● **Action item**: Find the word "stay" in the listing below. Copy every line that has it.

● **Material provided**:

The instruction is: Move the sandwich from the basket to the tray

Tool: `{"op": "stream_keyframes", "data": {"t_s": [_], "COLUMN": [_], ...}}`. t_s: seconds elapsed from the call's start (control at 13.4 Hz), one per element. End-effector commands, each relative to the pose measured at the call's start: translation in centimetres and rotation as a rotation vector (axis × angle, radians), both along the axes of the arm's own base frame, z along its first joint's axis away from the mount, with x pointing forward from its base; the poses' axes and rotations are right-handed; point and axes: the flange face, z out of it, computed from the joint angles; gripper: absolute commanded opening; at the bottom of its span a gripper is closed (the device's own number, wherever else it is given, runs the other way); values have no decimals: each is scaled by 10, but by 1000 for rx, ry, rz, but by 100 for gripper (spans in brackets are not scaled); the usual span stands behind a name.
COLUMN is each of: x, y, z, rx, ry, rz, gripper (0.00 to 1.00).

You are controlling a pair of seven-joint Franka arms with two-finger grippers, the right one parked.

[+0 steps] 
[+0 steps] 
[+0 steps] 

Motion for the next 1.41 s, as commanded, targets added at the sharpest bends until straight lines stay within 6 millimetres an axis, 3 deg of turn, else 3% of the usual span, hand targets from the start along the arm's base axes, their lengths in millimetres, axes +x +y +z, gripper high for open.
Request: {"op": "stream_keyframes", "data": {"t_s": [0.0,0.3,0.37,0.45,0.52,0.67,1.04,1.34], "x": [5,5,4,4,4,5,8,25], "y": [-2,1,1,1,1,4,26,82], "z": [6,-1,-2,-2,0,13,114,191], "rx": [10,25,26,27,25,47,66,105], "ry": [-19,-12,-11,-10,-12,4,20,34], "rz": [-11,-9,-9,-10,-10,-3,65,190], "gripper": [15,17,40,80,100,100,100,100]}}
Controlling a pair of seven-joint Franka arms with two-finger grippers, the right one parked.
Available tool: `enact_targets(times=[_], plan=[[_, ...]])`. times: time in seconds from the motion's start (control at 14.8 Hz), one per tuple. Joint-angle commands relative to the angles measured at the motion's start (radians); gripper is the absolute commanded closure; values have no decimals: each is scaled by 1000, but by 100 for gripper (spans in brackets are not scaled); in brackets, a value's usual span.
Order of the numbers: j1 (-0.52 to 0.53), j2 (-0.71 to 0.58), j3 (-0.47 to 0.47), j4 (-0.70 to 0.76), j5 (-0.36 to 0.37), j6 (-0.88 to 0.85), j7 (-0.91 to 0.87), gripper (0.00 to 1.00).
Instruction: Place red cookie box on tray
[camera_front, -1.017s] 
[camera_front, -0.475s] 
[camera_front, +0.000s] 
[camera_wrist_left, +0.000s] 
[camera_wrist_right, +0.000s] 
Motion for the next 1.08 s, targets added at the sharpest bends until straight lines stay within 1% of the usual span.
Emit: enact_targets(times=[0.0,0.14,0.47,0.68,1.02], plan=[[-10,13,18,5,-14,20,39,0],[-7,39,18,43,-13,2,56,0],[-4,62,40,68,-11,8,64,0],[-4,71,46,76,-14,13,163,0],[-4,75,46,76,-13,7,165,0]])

● **Answer below**:
Motion for the next 1.41 s, as commanded, targets added at the sharpest bends until straight lines stay within 6 millimetres an axis, 3 deg of turn, else 3% of the usual span, hand targets from the start along the arm's base axes, their lengths in millimetres, axes +x +y +z, gripper high for open.
Motion for the next 1.08 s, targets added at the sharpest bends until straight lines stay within 1% of the usual span.

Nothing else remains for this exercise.